Tuesday, May 22, 2007

Strange Fruit

Lately I've enjoyed getting my 12 cents worth of news from the China Daily, the English-language state-run paper. It's interesting to see what gets covered with a fair degree of accuracy and balance (generally speaking, international news that has utterly nothing to do with China) and what doesn't get covered (anything dealing with China's sensitive issues or Chinese politics).

And it's not to say that it's all good news - the paper does deal with the country's problems, to some degree, albeit in a very careful, roundabout way. If the story in most newspapers is "Killer Dog Food Linked to China" the China Daily might report that the government is investigating consumer product safety.

One of the sections that's particularly appealing is called China Scene, odd news from regional newspapers around the country. Many papers around the world have similar sections, and in the States they're often filled with the bizarre things that people do when amped up on crack, or overly enthusiastic about their Second Amendment rights. The entries in China Daily are of a similarly odd nature - but with Chinese characteristics.

Some favorites from the Wednesday May 23rd edition: From the Nanjing Morning Post, a report that a high school in Jiangsu province has made a rule that male and female students must maintain a distance of 44cm from each other. The last sentence of the little blurb: "A foreign anthropologist once pointed out that 44cm is the minimum safe distance between people of the opposite sex, unless the two are lovers or married." Huh? Safe for what? For not falling into an automatic carnal frenzy? I can see the hall monitors now, running around with yard sticks in their hands...

From the Yangtze Evening News, a hospital, also in Jiangsu, turns down a request from doctors to be provided with helmets and truncheons to protect themselves from patients' attacks...gotta love those medical bills.

In another entry, a crowd berates a man as he watches his wife try to drown herself; he's repeatedly asked her to jump in the river, and finally she does. "A young man eventually jumped into the river and saved the woman, surnamed Li." Emphasis on "eventually" is my own...

And then there are the Lei Feng stories, the stories that are of the feel-good, urban-legend variety, that, while in some cases probably true, seem to be there in order to give the reader the sense that the world really is an okay place.

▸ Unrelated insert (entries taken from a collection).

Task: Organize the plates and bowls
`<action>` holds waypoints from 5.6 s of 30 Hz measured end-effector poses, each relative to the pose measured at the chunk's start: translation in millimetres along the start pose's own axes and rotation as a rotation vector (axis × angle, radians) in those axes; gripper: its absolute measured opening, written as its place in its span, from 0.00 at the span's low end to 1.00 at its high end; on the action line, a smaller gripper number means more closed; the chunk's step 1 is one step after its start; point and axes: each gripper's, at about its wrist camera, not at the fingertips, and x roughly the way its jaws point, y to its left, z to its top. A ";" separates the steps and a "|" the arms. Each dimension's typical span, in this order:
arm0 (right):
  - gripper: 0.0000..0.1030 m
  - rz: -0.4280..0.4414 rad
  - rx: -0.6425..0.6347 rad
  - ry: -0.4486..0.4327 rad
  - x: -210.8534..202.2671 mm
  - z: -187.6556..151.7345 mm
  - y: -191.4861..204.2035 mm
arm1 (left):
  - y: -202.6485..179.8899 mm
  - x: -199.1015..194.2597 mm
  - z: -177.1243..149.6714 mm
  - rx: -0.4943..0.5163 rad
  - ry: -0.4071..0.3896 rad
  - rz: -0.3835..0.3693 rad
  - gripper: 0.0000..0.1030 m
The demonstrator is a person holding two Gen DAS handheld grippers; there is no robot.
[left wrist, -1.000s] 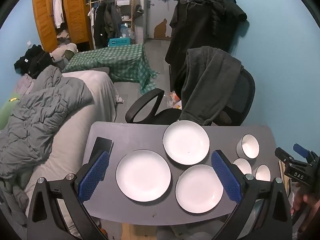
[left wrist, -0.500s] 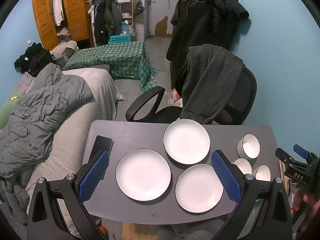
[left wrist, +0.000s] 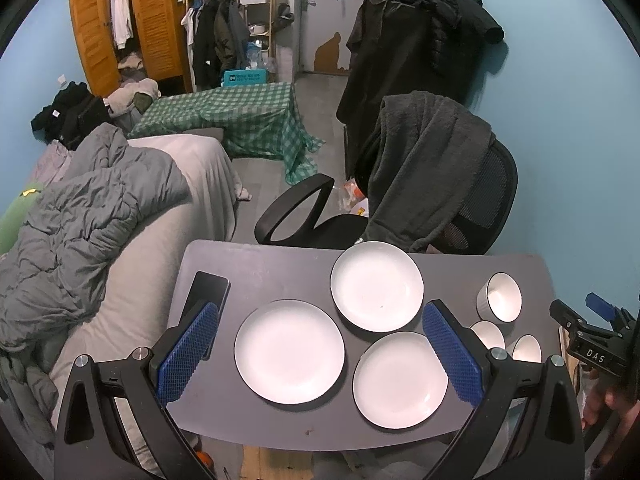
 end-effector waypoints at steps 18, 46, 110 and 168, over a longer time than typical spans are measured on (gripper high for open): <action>0.98 0.003 0.003 0.008 -0.5 -3.8 0.2 | -0.6 -3.1 -5.3 0.006 0.005 -0.009 1.00; 0.98 0.013 0.002 0.023 -9.1 -20.9 1.9 | -7.4 -10.9 -15.0 0.015 0.025 -0.026 1.00; 0.32 0.415 -0.630 0.618 233.4 -64.4 82.0 | -11.7 197.7 -202.3 -0.482 0.490 0.029 0.51; 0.15 0.415 0.205 0.544 185.4 -149.0 15.5 | -33.4 208.9 -179.8 0.050 0.637 -0.157 0.27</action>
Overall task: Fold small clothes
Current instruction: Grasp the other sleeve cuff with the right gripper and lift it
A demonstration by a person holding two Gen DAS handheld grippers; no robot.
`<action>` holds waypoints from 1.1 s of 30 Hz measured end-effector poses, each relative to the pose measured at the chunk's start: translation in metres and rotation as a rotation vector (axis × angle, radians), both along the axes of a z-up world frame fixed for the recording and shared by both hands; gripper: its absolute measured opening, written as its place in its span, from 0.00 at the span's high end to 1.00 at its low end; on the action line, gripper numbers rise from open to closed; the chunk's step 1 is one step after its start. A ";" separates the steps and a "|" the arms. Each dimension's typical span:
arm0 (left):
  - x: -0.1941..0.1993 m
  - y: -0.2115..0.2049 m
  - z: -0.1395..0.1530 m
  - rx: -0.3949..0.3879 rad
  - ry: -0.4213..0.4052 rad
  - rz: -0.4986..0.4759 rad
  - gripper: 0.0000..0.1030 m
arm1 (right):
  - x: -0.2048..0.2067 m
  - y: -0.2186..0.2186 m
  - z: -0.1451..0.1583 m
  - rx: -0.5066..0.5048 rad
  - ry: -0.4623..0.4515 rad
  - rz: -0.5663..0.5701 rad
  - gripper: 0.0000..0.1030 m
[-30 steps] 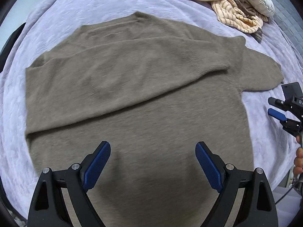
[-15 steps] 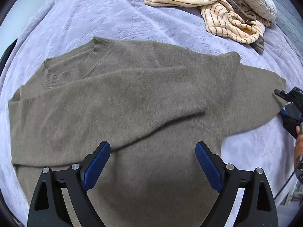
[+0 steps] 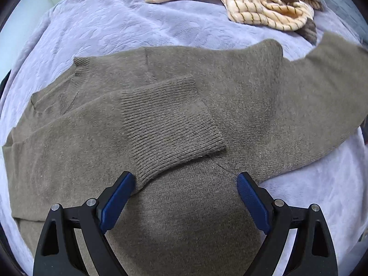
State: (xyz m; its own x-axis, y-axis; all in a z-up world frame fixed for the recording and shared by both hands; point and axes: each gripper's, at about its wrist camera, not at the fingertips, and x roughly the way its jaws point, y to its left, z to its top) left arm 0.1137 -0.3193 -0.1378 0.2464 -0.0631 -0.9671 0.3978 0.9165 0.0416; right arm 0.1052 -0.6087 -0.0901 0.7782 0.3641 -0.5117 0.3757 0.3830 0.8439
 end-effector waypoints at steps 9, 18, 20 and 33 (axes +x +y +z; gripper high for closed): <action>0.009 0.057 0.035 -0.095 0.007 0.022 0.11 | 0.029 0.086 0.052 -0.143 -0.042 0.164 0.86; 0.011 0.226 0.064 -0.066 -0.068 0.236 0.11 | 0.090 0.276 0.066 -0.481 -0.021 0.550 0.86; 0.012 0.262 0.063 -0.043 -0.074 0.294 0.11 | 0.096 0.321 0.050 -0.540 0.004 0.645 0.86; 0.009 0.368 0.043 -0.063 -0.035 0.443 0.11 | 0.078 0.455 -0.066 -0.714 0.268 0.922 0.47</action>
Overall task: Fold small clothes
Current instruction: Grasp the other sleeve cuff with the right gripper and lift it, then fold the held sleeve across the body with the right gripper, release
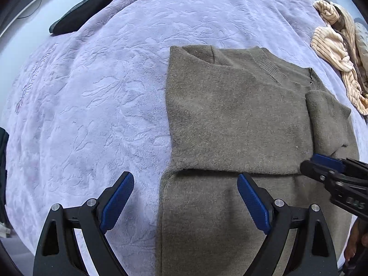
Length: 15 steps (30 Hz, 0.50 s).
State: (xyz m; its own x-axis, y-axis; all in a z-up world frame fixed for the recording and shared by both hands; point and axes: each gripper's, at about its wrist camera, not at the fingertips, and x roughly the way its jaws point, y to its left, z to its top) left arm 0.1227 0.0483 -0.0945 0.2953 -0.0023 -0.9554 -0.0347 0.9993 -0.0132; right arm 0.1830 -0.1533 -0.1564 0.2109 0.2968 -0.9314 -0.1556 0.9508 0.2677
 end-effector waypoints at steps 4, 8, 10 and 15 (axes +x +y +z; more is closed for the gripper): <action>0.010 -0.006 -0.009 -0.017 0.010 -0.002 0.11 | -0.005 -0.053 0.012 0.177 0.007 -0.227 0.47; 0.008 -0.007 -0.013 -0.039 0.024 0.010 0.11 | -0.013 -0.113 0.003 0.330 0.037 -0.523 0.46; 0.002 -0.005 -0.011 -0.033 0.024 0.000 0.11 | -0.015 -0.127 -0.005 0.394 0.056 -0.624 0.46; -0.012 0.006 -0.007 -0.009 0.025 -0.001 0.11 | -0.005 -0.146 -0.028 0.576 0.056 -0.758 0.51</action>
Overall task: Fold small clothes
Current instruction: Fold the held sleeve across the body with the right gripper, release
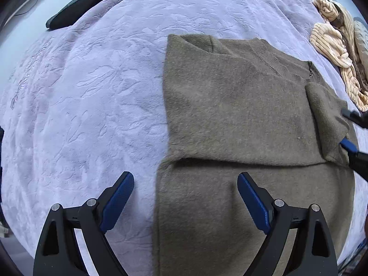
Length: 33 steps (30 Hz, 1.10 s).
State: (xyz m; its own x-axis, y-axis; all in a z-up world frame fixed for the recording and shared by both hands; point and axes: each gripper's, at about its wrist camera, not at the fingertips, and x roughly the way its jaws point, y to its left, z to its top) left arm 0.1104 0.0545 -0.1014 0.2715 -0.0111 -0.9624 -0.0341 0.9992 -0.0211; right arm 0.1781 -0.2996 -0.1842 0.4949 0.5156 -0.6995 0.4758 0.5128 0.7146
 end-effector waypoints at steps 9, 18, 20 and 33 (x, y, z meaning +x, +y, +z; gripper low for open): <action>-0.015 0.037 0.007 -0.021 -0.017 0.071 0.11 | 0.051 0.113 0.056 -0.348 -0.154 0.511 0.88; -0.029 0.075 0.009 -0.032 -0.006 0.132 0.11 | 0.007 0.223 0.025 -0.683 -0.140 0.986 0.52; -0.028 0.076 0.014 -0.050 -0.010 0.121 0.11 | -0.001 0.202 0.031 -0.607 -0.124 0.936 0.52; 0.048 -0.020 0.016 -0.076 -0.044 -0.030 0.11 | -0.078 -0.101 0.007 -0.078 0.044 -0.058 0.50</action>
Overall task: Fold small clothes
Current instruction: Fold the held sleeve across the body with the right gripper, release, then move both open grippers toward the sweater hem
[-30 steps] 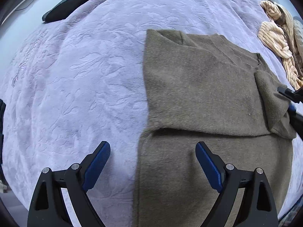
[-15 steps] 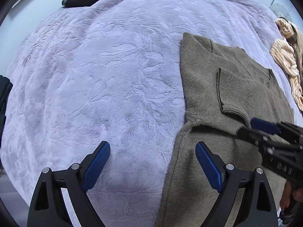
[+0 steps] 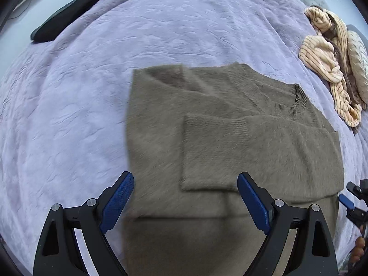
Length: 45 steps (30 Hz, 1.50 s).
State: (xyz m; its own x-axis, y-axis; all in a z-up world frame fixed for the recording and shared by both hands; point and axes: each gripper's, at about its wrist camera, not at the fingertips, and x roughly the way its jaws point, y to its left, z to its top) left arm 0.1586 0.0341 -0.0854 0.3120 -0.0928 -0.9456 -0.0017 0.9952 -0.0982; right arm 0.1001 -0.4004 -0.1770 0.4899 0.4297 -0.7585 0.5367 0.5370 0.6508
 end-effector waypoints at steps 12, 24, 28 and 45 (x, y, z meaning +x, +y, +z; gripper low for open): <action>0.005 -0.040 -0.031 0.164 0.040 -0.079 0.10 | -0.003 -0.026 -0.022 0.174 -0.064 -0.159 0.56; -0.004 -0.023 0.011 0.117 -0.003 -0.059 0.11 | 0.004 0.000 0.039 -0.183 -0.005 0.112 0.64; 0.008 -0.029 -0.001 0.148 0.006 -0.044 0.11 | 0.046 0.041 0.046 -0.329 -0.015 0.269 0.64; -0.060 -0.008 -0.009 0.163 0.104 -0.085 0.11 | 0.023 0.068 0.028 -0.404 0.107 0.421 0.63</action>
State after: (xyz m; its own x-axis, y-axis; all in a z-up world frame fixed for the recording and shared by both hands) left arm 0.0984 0.0263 -0.0947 0.2094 0.0422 -0.9769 0.0812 0.9949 0.0604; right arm 0.1227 -0.3327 -0.1491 0.2515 0.2371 -0.9384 0.2751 0.9120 0.3042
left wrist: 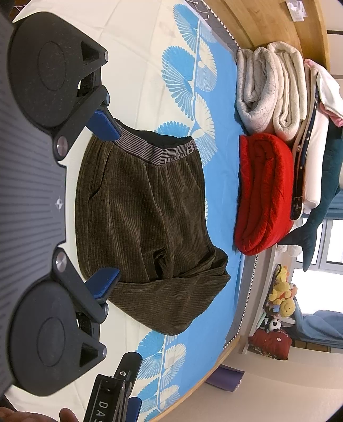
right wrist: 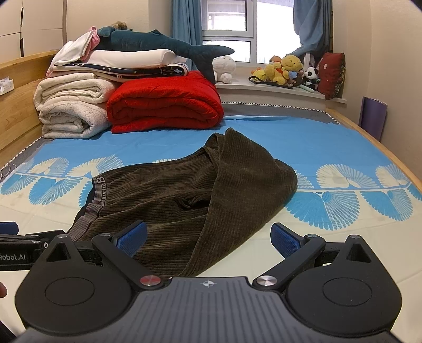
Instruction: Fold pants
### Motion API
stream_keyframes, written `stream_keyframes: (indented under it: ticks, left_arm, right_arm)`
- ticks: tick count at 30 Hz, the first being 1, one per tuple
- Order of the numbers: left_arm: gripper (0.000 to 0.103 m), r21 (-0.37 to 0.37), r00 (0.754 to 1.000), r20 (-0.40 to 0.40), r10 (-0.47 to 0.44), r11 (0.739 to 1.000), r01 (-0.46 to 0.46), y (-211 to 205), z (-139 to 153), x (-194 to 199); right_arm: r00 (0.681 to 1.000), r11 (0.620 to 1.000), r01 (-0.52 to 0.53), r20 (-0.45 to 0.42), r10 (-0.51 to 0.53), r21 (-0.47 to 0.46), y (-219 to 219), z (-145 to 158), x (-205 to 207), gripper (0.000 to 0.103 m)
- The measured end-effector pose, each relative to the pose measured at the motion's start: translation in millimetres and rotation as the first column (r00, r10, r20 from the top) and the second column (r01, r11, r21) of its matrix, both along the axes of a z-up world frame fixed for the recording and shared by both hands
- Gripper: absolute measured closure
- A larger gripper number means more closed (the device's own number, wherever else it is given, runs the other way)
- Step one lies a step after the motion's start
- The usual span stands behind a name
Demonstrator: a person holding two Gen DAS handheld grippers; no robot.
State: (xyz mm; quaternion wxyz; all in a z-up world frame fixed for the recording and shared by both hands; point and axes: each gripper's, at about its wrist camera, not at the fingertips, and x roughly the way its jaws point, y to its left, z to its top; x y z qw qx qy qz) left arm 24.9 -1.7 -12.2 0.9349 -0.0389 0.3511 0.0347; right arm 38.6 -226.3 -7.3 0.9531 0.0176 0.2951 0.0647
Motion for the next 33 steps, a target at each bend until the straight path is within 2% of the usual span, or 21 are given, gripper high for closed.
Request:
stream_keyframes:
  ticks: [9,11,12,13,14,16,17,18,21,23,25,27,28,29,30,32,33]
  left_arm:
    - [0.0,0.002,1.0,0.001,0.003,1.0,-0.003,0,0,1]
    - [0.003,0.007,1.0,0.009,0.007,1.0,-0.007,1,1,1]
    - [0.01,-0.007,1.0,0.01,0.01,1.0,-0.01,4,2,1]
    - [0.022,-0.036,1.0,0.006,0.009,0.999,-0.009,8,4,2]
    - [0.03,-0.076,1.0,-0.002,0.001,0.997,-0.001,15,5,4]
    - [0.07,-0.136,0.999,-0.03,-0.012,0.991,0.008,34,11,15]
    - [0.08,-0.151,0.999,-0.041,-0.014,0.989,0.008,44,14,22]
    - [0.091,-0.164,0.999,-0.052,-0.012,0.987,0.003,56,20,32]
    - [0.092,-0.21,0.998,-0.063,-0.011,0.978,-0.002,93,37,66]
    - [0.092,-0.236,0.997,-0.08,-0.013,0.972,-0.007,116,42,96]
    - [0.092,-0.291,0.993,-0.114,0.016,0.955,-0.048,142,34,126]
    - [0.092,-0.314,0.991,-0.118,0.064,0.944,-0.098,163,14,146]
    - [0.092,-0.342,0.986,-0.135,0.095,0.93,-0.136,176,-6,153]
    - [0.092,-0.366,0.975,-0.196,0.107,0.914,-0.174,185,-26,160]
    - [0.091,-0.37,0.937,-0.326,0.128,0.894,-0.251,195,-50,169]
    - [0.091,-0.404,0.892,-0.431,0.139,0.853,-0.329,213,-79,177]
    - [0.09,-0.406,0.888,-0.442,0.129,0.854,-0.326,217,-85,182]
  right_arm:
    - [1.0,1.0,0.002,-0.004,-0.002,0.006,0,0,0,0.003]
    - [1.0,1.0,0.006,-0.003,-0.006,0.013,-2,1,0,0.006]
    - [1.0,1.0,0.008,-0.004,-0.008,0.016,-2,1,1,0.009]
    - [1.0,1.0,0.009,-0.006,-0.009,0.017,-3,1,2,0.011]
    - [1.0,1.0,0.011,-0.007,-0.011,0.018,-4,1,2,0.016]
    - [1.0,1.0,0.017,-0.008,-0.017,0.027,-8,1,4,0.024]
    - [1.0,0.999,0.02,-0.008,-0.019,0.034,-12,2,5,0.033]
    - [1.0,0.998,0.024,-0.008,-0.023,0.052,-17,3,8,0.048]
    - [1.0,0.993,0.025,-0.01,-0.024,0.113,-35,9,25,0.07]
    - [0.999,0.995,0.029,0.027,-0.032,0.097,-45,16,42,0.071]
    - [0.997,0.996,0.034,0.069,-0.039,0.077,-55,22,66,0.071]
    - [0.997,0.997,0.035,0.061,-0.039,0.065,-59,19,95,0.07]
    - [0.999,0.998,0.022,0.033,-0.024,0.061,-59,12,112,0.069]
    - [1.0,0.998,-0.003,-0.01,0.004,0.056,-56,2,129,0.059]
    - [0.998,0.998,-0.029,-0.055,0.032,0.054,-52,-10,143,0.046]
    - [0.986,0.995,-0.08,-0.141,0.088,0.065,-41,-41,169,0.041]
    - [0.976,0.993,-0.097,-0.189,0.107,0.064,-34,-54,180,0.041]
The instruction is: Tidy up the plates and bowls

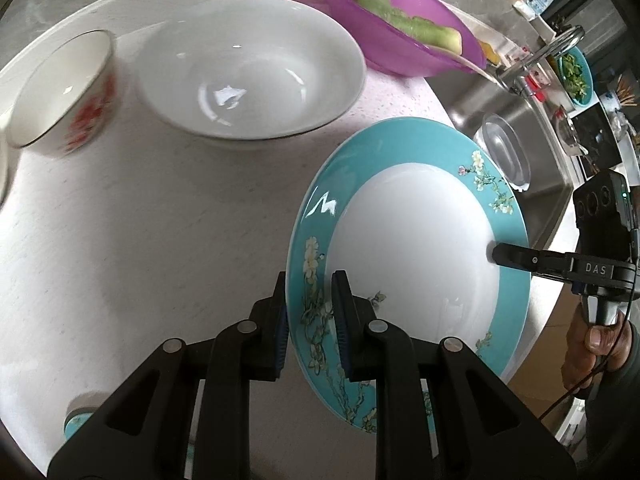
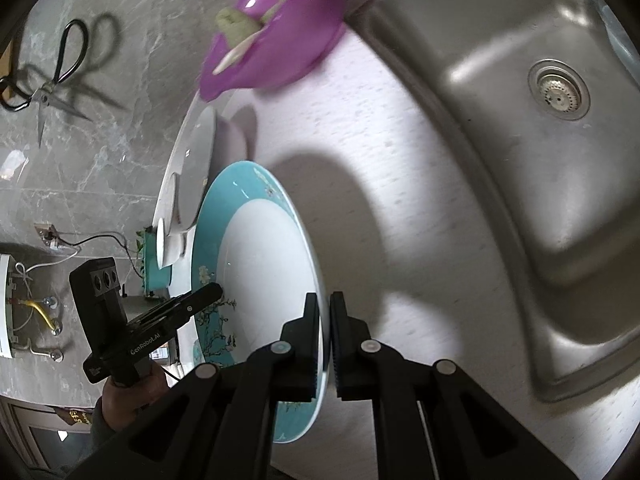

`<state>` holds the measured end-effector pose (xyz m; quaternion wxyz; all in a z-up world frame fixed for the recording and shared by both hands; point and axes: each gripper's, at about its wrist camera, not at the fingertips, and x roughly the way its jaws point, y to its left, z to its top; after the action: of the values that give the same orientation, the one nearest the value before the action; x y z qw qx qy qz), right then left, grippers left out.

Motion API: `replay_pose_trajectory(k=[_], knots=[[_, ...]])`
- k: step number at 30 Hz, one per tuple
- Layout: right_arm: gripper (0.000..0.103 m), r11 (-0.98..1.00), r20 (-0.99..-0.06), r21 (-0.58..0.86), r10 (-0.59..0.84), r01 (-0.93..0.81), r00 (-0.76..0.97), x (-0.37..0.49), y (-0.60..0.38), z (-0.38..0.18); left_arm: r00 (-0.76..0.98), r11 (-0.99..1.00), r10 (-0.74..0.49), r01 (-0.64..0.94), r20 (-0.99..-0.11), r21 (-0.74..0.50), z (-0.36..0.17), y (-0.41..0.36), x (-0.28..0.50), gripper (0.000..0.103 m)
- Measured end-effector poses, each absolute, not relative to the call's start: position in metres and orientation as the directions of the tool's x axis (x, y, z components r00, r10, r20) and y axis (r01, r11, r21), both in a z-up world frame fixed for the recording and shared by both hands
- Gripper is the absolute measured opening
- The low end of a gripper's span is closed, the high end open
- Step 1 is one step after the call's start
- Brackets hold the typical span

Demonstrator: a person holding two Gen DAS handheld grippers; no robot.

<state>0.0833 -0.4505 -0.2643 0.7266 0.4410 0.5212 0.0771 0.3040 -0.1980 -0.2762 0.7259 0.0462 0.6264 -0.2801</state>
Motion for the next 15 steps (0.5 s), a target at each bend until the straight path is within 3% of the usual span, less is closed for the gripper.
replay_pose_trajectory(k=[15], knots=[[0.01,0.648,-0.679,0.73,0.647,0.219,0.346,0.098,-0.334,-0.236,0.165,0.905,-0.319,0.346,-0.933,-0.249,-0.24,-0.042,0.266,0.018]])
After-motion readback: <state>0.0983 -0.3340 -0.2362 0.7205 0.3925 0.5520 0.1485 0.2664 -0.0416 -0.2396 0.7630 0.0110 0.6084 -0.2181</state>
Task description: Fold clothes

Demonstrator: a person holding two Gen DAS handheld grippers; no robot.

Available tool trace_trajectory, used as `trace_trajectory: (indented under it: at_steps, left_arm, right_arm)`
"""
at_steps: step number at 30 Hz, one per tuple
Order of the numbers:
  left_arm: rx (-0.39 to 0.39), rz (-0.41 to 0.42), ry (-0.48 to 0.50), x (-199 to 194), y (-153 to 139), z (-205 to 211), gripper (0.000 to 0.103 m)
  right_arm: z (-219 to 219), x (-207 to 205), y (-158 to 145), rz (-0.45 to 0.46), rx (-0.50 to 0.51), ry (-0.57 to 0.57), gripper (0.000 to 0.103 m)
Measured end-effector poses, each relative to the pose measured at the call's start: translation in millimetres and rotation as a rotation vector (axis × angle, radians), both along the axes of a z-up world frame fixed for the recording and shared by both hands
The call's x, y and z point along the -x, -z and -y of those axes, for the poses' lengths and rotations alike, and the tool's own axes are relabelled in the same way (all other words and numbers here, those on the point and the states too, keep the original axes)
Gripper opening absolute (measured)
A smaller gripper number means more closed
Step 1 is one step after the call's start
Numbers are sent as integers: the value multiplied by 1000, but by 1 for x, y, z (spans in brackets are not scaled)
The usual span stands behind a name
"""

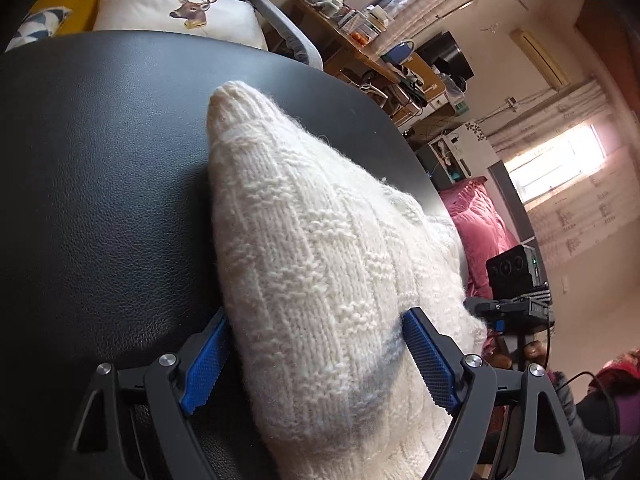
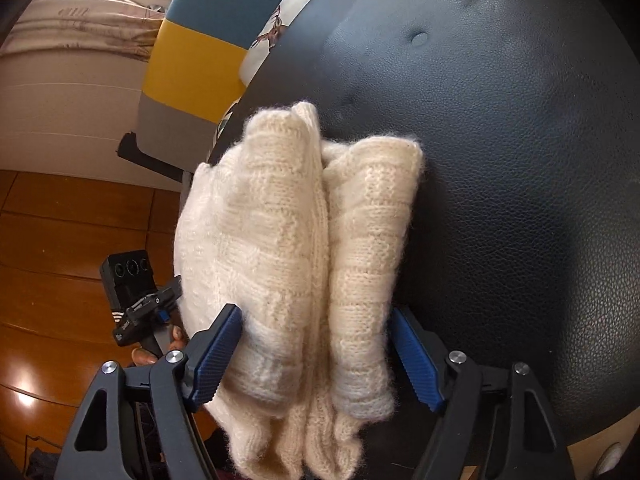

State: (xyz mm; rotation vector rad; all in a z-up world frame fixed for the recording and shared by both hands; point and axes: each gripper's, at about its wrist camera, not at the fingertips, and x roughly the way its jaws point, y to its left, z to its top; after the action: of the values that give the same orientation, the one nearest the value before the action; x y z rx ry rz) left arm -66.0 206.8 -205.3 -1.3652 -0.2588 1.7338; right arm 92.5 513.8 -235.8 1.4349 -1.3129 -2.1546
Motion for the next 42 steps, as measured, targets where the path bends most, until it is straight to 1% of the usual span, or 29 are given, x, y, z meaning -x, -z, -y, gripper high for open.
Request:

In one, a girl blown off the sixth floor of a building is saved by opening her umbrella as she falls; she escapes with minor injuries. In another, white-collar workers give up their weekends to spend time with the elderly. In another, a man puts an ad in a local paper to praise the good virtue of a bus driver, who returned his bag containing 2000 RMB.

Whether these stories are true or not is not even what interests me most...I just wonder about the editorial process of how they make it onto the page. Do people fight over the inclusion of the wondrous, life-saving umbrella anecdote?